What is needed is a word-for-word transcript of the listing, free of pictures.

** Records for the task follows **

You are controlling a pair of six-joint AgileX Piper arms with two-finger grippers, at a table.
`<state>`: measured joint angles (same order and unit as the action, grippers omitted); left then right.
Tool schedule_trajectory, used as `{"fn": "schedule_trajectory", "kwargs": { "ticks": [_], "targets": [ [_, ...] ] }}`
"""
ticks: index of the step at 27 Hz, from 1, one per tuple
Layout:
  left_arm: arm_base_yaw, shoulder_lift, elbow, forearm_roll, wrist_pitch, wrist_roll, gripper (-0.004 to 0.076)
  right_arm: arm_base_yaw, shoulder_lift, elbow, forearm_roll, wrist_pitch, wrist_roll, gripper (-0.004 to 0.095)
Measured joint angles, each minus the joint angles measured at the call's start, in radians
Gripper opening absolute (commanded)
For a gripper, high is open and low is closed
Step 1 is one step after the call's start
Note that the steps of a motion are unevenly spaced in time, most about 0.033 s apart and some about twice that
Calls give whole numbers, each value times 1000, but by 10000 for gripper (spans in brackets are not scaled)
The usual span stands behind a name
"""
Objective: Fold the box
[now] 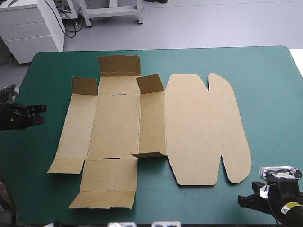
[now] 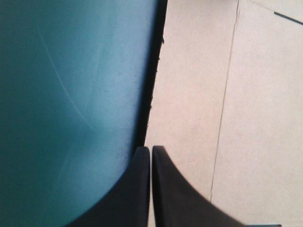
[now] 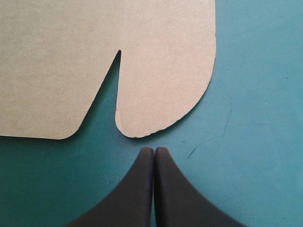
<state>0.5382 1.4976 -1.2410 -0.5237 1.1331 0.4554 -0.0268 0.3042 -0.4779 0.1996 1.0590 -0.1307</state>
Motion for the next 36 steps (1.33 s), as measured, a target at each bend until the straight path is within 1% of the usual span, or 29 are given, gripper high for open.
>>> {"fn": "schedule_trajectory", "kwargs": {
  "ticks": [3,7,18,21,23,26,28,29,36],
  "targets": [
    [27,69,0,-24,62,83,-1,0,0,0,0,0,0,-14],
    [27,148,-1,-29,78,150,-1,0,0,0,0,0,0,-14],
    [26,180,-1,-27,78,158,6,0,0,0,0,0,0,-14],
    [26,181,-1,-27,78,158,78,0,0,0,0,0,0,-14],
    [26,181,5,-27,77,158,175,0,0,0,0,0,0,-14],
    [26,181,31,-27,76,158,349,0,0,0,0,0,0,-14],
    [26,181,48,-27,76,158,417,0,0,0,0,0,0,-14],
    [26,181,55,-27,76,158,430,0,0,0,0,0,0,-14],
    [20,181,61,-27,76,143,425,0,0,0,0,-1,0,-14]
  ]
}}
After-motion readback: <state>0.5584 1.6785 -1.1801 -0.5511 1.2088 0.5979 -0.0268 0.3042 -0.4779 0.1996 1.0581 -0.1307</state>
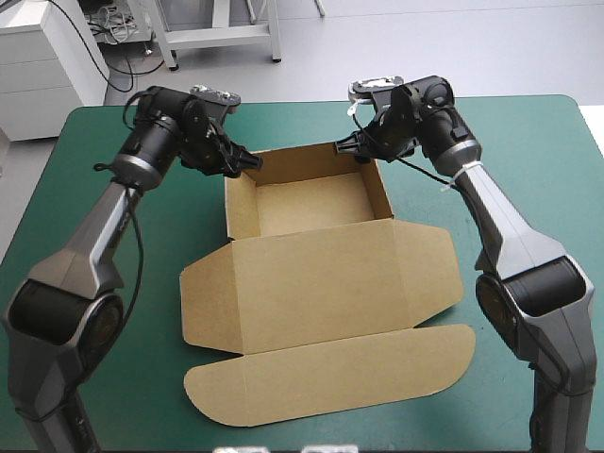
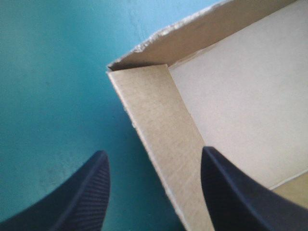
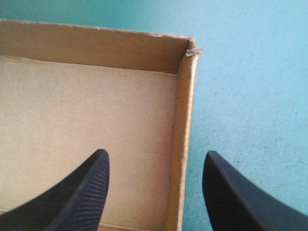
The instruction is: Fold the box
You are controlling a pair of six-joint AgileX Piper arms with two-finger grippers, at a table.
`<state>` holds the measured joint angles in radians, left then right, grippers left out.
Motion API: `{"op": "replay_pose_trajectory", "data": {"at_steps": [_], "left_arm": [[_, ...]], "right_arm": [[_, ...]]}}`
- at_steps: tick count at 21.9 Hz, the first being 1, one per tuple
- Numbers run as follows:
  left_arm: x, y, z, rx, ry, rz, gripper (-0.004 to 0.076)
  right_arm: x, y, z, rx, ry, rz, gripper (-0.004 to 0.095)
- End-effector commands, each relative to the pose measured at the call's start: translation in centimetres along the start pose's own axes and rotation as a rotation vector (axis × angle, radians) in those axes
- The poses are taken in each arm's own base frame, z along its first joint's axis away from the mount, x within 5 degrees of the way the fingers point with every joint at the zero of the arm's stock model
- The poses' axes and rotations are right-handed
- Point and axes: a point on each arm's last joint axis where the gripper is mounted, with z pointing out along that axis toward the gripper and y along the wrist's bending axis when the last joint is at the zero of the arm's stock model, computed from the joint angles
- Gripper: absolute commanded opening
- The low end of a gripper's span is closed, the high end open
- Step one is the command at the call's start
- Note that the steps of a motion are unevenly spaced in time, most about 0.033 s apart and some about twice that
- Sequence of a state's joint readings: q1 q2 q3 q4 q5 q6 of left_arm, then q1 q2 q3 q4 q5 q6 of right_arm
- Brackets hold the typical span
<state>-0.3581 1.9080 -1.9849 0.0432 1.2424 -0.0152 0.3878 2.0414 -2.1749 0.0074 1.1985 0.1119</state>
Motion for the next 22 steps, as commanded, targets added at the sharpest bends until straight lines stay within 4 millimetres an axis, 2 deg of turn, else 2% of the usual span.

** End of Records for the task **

Solution for this task:
You are controlling a pair of six-joint AgileX Piper arms with two-finger grippers, at a table.
`<state>`: measured joint angles (same order and unit as the action, grippers omitted); left then right.
Tool schedule_trajectory, used as `{"fn": "schedule_trajectory", "kwargs": { "ticks": [_], "targets": [ [_, ...] ] }}`
"""
ticks: index of the step at 27 Hz, from 1, one per tuple
Layout:
  left_arm: arm_base_yaw, shoulder_lift, elbow, forearm_roll, wrist_pitch, wrist_roll, gripper (-0.004 to 0.076)
  right_arm: arm_base_yaw, shoulder_lift, elbow, forearm_roll, wrist_pitch, wrist_roll, gripper (-0.004 to 0.095)
Measured joint angles, each minus the joint angles measured at the call's start, in radians
Gripper opening absolute (commanded)
For a gripper, high is open and low is closed
Step 1 is one step after the call's start
Note that the steps of a motion are unevenly spaced in time, most about 0.033 s apart and some about twice that
Calls give whole numbers, each value times 1000, but by 10000 for gripper (spans in brackets are not scaled)
The usual span stands behind a name
"""
Objective: Fold the box
[now] 
[now] 
[now] 
<state>0.5382 1.4976 -1.2410 -0.5237 1.1331 0.4554 -0.0268 0.3042 -0.4779 0.1996 1.0590 -0.1307</state>
Motion for the next 36 steps (1.33 s), as measured, a target at each bend until the straight path is within 1% of the usual span, or 29 are given, gripper high for open.
>>> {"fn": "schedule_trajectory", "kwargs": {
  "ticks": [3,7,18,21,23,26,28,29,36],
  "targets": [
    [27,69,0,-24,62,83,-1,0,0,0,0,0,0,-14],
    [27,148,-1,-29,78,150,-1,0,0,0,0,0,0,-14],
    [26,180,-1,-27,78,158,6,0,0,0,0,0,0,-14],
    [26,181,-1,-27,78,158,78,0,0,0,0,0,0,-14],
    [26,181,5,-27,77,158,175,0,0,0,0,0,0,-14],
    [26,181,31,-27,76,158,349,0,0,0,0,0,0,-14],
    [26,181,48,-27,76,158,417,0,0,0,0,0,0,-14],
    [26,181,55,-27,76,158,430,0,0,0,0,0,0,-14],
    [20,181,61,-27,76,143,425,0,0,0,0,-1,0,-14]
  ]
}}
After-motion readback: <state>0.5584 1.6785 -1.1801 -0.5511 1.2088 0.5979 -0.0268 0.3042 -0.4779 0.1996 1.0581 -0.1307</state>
The instruction is: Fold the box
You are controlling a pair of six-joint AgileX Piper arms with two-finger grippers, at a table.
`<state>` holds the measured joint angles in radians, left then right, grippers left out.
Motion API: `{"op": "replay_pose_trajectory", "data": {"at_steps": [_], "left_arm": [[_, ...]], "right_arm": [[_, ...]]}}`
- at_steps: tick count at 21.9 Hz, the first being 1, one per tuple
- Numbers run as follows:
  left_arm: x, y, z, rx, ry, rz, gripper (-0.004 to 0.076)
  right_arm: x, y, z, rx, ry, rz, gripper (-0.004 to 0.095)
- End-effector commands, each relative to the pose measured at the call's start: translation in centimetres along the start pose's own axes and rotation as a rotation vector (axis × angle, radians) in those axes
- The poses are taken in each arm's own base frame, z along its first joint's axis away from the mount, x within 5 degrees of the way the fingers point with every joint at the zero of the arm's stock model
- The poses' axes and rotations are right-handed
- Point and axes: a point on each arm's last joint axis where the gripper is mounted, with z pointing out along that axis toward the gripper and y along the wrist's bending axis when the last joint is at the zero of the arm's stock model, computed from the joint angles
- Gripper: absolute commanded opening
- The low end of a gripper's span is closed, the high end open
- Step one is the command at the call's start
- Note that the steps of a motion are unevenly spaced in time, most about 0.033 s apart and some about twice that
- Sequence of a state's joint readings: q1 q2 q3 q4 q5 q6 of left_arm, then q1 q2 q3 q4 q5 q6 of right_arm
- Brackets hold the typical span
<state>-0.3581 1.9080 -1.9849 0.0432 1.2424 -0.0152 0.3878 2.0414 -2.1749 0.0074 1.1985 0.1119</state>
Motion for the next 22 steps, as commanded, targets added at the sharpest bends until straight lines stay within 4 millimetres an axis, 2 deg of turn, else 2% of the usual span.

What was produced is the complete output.